TASK TO CARRY OUT: Only the pictures are to be left out; please reproduce everything else in the data exactly.
== Segment start ==
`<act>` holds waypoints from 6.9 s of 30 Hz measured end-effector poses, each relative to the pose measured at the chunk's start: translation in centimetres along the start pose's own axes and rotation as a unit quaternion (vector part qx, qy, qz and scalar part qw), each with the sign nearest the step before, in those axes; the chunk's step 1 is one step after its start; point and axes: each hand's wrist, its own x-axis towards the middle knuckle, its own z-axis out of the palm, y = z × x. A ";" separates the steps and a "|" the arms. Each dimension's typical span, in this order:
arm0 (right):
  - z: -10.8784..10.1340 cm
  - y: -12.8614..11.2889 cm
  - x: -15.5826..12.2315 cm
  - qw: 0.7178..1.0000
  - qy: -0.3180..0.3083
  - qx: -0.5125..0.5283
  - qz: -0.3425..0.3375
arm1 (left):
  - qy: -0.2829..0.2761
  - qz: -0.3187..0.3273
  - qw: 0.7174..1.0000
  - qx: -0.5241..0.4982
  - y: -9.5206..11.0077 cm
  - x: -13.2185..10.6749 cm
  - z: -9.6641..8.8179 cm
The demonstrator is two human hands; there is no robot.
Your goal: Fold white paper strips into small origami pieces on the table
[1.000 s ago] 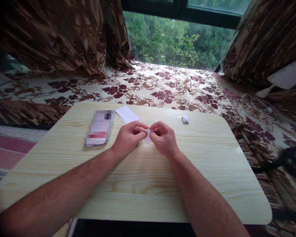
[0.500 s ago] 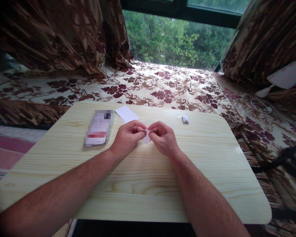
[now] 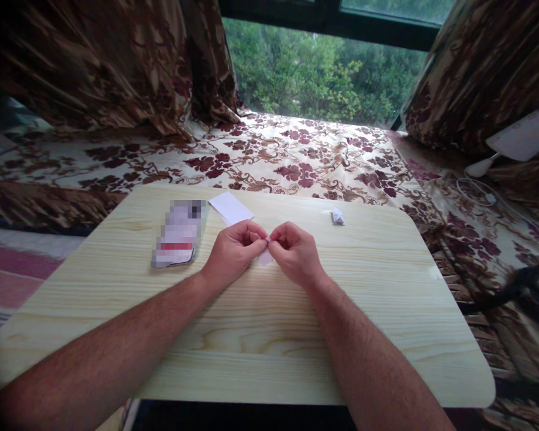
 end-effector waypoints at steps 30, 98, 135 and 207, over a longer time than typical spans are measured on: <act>0.0 -0.1 0.1 0.999 0.000 0.042 0.015 | -0.001 -0.016 0.999 -0.049 0.1 0.3 -0.1; -0.3 -0.9 0.1 0.996 0.042 0.074 -0.011 | 0.000 0.006 0.996 -0.089 0.4 0.1 -0.1; 0.0 -0.1 0.0 0.998 0.046 0.025 -0.039 | -0.006 -0.021 0.996 -0.088 0.2 0.4 -0.1; 0.3 -0.3 0.3 0.998 0.050 0.044 -0.011 | 0.009 -0.020 0.994 -0.105 -0.3 0.5 0.2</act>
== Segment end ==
YOUR RESPONSE:
`<act>` holds waypoints from 6.9 s of 30 Hz measured end-effector poses, each relative to the pose measured at the chunk's start: translation in centimetres along the start pose's own axes and rotation as a unit quaternion (vector part qx, qy, qz and scalar part qw), each with the sign nearest the step before, in those axes; the chunk's step 1 is one step after its start; point and axes: each hand's wrist, its own x-axis towards the middle knuckle, its own z-axis out of the palm, y = z × x. A ";" separates the steps and a "|" the arms. Each dimension's typical span, in this order:
arm0 (right):
  - z: -10.8784..10.1340 cm
  - y: -12.8614..11.2889 cm
  - x: -15.5826..12.2315 cm
  - qw: 0.7178..1.0000
  - qy: -0.3180..0.3083
  - qx: -0.5125..0.5283
  - qz: -0.3425..0.3375
arm1 (left):
  - qy: -0.2829..0.2761
  - qz: -0.3187..0.3273
  - qw: 0.7174..1.0000
  - qx: -0.5241..0.4982
  - y: -9.5206..11.0077 cm
  - x: -13.2185..10.6749 cm
  - z: -9.6641..8.8179 cm
The demonstrator is two human hands; there is no robot.
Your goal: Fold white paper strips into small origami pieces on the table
[1.000 s ago] 
[0.500 s ago] 
[now] 
 end-effector waypoints at steps 30, 98, 135 and 207, over a longer time than typical spans are measured on: <act>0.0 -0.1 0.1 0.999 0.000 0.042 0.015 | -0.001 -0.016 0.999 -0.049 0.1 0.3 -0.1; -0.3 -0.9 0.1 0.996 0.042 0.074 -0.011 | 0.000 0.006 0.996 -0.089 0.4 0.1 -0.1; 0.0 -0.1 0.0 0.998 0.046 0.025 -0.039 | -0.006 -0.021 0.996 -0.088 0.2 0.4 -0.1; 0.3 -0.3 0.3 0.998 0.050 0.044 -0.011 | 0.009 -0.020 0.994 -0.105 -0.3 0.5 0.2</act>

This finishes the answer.